# 5ooo series reels?



## SNDFLEE (Sep 8, 2010)

Has Akio's come out with a 5ooo size reel and if not is it something they will do in the future? Thanks, FLEE


----------



## Tommy (Jan 24, 2001)

Flee,

The 555 shuttle series is available now and the 555 CTM/CSM will be in the states very soon, possibly next week.

Tommy


----------



## surfchunker (Apr 10, 2006)

heard about ... sounds great


----------



## jmadre (Jan 3, 2008)

I saw a video on YouTube (PimpMyReel) of the 555 CS. It would be sweet on a 10' 1-4 or an 11' 2-5 for mullets and pomps, although I'm enjoying my 656 CSM on the 11' rod.


----------



## SNDFLEE (Sep 8, 2010)

Hey Tommy, It's next week LOL have you heard anymore about the 5000 series reels? I was also wondering about the Sakuma line as I didn't see it in your on line store and I would like to give it a throw. Looking for a thinner diameter than Suffix but don't want to go to braid? Lemme know what your thoughts are please. Thanks Flee


----------



## Tommy (Jan 24, 2001)

555 CTM and CSM's are available now. 

I have the Sakuma line in the 1/2 kilo (1 lb) spools for 60.00 plus shipping. Not up in the store yet. The 16lb would be a great match for the 555.

Tommy


----------



## SNDFLEE (Sep 8, 2010)

Thanks Tommy I was actually looking for the line for a couple 656's I have been fooln with.


----------



## Tommy (Jan 24, 2001)

18 lb .35mm is the line for the 656.

Tommy


----------



## SNDFLEE (Sep 8, 2010)

Do you have anything smaller than a 1lb. spool by chance? By the way really likn them Akios reels. Thanks much for all of your help! FLEE


----------



## SNDFLEE (Sep 8, 2010)

What do the 555 CTm's go for? They would be awesome Mullet, Pompano reels seems like? I know the 656 is just a little bit of over kill for the Mullets and Pompano?


----------



## Tommy (Jan 24, 2001)

I have access to a few 1/4 lb spools of the 18 lb Sakuma in hi-vis.

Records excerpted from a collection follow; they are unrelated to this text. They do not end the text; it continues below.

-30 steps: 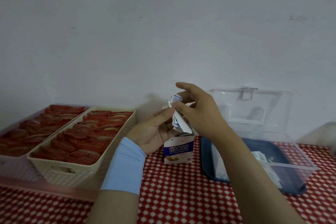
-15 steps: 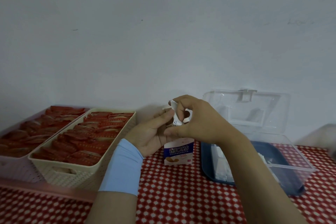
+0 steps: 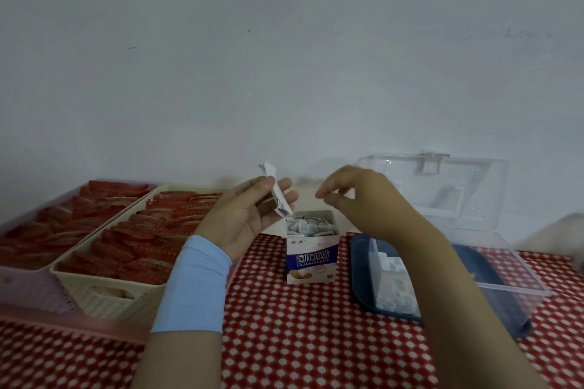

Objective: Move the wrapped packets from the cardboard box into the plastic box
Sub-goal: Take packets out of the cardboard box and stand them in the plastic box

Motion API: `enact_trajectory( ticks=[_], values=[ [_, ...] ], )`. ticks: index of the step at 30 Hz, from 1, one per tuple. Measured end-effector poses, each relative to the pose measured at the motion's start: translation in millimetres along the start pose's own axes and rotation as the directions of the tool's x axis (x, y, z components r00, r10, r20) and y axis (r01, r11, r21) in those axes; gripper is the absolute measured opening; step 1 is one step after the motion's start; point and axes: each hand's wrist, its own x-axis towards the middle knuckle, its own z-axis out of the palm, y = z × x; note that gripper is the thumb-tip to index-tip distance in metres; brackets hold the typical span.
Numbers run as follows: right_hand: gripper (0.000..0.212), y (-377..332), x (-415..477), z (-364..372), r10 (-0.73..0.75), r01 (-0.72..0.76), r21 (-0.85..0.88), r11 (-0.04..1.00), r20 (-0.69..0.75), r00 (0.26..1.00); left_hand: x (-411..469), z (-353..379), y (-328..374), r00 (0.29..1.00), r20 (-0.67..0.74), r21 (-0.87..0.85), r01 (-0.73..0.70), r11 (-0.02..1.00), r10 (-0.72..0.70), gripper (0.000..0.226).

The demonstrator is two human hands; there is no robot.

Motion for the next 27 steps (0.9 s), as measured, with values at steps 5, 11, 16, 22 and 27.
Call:
enact_trajectory(
  ticks=[5, 11, 16, 22, 27],
  values=[
    [0.023, -2.5, 2.0, 21.1, 0.047, 0.016, -0.296, 0.955, 0.203, 0.978, -0.4, -6.6, 0.4, 0.997, -0.063, 0.075, -0.042, 0.996, 0.047, 0.030],
    [0.010, -7.7, 1.6, 24.5, 0.029, 0.021, -0.315, 0.949, 0.153, 0.988, -0.9, -3.3, -3.2, 0.994, -0.087, 0.248, -0.047, 0.968, 0.070, 0.017],
    [0.023, -7.5, 1.9, 19.3, 0.095, -0.087, -0.108, 0.990, 0.068, 0.993, -0.7, -0.8, -2.6, 0.987, -0.107, 0.299, -0.083, 0.951, 0.120, 0.018],
    [0.015, -1.0, 2.6, 17.8, 0.106, -0.106, 0.003, 0.994, 0.066, 0.992, 0.2, 3.8, -4.6, 0.980, -0.121, 0.327, -0.111, 0.938, 0.158, 0.010],
    [0.017, 5.9, 4.6, 10.2, 0.094, -0.070, 0.254, 0.965, -0.083, 0.992, 2.7, 2.6, -5.6, 0.972, -0.121, 0.366, -0.144, 0.920, 0.200, 0.015]
  ],
)
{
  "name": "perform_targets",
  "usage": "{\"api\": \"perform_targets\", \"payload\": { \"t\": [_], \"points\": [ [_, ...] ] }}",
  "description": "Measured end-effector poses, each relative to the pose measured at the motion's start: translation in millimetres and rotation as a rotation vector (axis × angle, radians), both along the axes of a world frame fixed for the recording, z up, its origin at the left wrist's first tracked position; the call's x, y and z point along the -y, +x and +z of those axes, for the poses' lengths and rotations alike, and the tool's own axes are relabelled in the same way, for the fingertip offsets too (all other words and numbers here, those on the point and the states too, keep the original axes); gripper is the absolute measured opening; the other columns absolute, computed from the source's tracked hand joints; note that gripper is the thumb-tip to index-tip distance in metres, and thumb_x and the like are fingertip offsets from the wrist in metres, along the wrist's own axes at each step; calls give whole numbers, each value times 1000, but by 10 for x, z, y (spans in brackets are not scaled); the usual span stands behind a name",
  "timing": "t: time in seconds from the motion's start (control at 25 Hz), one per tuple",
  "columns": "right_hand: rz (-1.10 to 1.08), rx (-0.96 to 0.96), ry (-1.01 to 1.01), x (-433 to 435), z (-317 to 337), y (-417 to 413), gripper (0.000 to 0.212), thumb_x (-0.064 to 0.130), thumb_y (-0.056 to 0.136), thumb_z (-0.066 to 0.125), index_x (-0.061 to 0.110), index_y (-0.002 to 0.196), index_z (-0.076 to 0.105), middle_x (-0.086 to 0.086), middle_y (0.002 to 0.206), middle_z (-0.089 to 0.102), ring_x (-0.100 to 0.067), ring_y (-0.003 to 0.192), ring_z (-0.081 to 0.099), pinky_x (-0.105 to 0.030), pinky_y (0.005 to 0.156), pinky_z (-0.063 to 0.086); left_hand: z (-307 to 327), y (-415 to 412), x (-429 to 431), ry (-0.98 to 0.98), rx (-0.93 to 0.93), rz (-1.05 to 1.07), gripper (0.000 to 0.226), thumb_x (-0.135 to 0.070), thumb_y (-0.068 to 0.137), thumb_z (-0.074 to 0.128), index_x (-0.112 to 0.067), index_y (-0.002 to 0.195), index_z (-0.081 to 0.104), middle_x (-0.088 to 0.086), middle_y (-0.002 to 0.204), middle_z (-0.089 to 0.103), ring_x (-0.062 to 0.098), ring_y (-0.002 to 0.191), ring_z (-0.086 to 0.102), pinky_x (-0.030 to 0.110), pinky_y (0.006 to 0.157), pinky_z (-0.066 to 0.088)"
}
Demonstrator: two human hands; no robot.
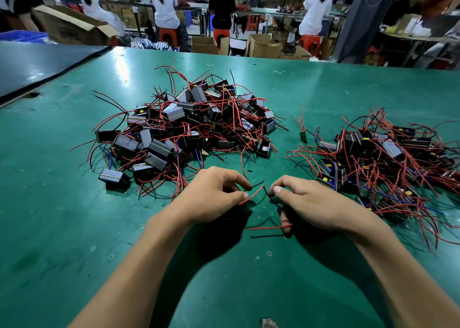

The 555 CTM and CSM are priced at 159.99.

Tommy


----------



## SNDFLEE (Sep 8, 2010)

How much you get for 1/4 lb. spools Tommy? Being on a fixed income sucks!! Thanks friend, Flee

So the 5000 series ctm,csm is priced the same as the 656 ctm, csm? That's interesting? FLEE


----------



## Tommy (Jan 24, 2001)

22.00 shipped.

Yep, same price as a 656ctm.

Tommy


----------



## bronzbck1 (Jun 13, 2007)

I've been fishing the 555CTM and it is a sweet reel. Great reel for 9 to 11 foot rods or any of Tommy's 10 to 13 foot lighter weight rods. I have a 555 on the 13' 3-6 and it will bomb one out when the bar isn't close in.


----------



## SNDFLEE (Sep 8, 2010)

That sounds good bronzback, I have downsized so pretty much all of my rods are 10'6 and under now a days.

Hey Tommy can you hold a couple 1/4 spools till the 1st of next month when the next infusion of $ is due? Would greatly appreciate it, FLEE


----------



## Furball (Sep 20, 2002)

I am very much interested in the 555 CSM. What is its line capacity and weight?


----------



## Tommy (Jan 24, 2001)

Furball said:


> I am very much interested in the 555 CSM. What is its line capacity and weight?


Tom,

Check your email.

Tommy


----------



## Furball (Sep 20, 2002)

Thanks.


----------



## Furball (Sep 20, 2002)

I just ordered the 555 CSM. Thanks.


----------